You can often see them as little dots or slits on twigs in young bark.
Okay, that makes sense.
Little breathing pores in the armor.
You got it.
Wow.
So let's try to wrap this up.
We started with the plant's basic plan.
Right.
Roots, stems, and leaves as the main organs adapted for life on land.
Each built from three tissue systems.
Dermal for protection, vascular for transport and support, and ground for everything else, like photosynthesis and storage.
And these tissues are made of specialized cells, parenchyma, collinchyma, sclarenchyma, and ground tissue, xylem and phloem in vascular tissue.
And then we looked at growth,
driven by meristems, giving plants that indeterminate growth potential.
Primary growth from apical meristems makes them longer, roots exploring, shoots reaching, with controls like apical dominance shaping how they branch.
And secondary growth from lateral meristems, the vascular cambium making wood an inner bark, the cork cambium making the outer bark allows woody plants to grow thick, strong, and live for a long time, creating those amazing growth rings that tell stories.
It's quite a system.
And thinking back to that maple leaf example and the root hair positioning,
it really highlights how responsive plants are.
Their final form isn't just genetically predetermined.
Not at all.
It's a constant interplay between the genetic blueprint and the environmental cues.
Position matters.
Conditions matter.
That plasticity is key to their success.
Which leads to a final thought.
We see all this amazing plant diversity.
Could it be that many of these structures we see, these solutions plants have evolved, weren't initially designed for their current purpose?

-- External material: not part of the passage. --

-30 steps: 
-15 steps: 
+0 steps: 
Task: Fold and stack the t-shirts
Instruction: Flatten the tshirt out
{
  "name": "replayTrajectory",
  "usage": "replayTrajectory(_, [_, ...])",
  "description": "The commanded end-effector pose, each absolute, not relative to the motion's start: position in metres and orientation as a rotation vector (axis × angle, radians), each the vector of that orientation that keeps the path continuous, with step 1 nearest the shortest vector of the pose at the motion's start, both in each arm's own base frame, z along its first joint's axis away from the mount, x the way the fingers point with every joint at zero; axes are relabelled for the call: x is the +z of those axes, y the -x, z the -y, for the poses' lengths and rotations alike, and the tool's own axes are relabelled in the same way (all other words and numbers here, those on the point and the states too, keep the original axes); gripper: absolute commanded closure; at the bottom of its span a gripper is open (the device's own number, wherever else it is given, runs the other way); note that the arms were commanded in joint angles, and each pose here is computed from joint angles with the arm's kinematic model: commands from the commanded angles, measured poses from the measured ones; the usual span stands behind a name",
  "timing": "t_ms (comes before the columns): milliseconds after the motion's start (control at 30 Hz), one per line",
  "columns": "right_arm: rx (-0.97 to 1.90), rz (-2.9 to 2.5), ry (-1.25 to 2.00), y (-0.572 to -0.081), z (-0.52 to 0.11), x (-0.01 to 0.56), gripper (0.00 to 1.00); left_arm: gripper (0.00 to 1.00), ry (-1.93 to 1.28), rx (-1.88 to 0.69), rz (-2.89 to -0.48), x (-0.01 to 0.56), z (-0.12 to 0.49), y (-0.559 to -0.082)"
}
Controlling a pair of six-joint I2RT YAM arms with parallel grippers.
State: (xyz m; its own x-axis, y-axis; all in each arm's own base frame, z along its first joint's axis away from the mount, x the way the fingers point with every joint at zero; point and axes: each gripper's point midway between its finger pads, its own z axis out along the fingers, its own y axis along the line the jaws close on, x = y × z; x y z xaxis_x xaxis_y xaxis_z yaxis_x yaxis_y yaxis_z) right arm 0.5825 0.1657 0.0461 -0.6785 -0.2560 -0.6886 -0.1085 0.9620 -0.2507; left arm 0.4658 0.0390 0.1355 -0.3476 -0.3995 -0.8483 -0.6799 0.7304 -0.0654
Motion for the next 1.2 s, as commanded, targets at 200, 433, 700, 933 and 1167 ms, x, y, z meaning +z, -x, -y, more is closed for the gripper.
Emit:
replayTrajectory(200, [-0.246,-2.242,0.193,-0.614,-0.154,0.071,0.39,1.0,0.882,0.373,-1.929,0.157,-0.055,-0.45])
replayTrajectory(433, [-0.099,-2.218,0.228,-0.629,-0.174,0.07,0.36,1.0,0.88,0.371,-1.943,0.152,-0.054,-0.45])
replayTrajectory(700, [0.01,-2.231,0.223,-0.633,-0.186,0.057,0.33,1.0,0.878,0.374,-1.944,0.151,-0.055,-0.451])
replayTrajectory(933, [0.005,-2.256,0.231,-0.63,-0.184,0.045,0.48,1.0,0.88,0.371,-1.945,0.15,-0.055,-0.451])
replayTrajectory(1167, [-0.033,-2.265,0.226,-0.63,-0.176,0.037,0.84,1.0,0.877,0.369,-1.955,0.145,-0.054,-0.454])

That's getting into ideas like exaptation, where a trait evolved for one function gets co -opted for another down the line.
Like maybe lignin, initially just for structural support in early land plants, became crucial for long -distance water transport in xylem.
So a plant's solution for, say, standing upright might later become part of the solution for getting water to the top of a giant tree.
It's certainly possible.
Evolution tinkers.
What works in one context might provide an unexpected advantage in another.
It adds another layer of wonder to how these seemingly static organisms are actually incredibly dynamic, both in their growth and their evolutionary history.
It really makes you look at the plants around us differently.
Not just static green things, but dynamic adaptive structures shaped by environment and history.
Absolutely.
We hope this deep dive has given you a new appreciation for that.
Thank you so much for joining us today as we explore the structure and growth of vascular plants.
We hope you feel a bit more well -informed and definitely more curious about the green world surrounding you.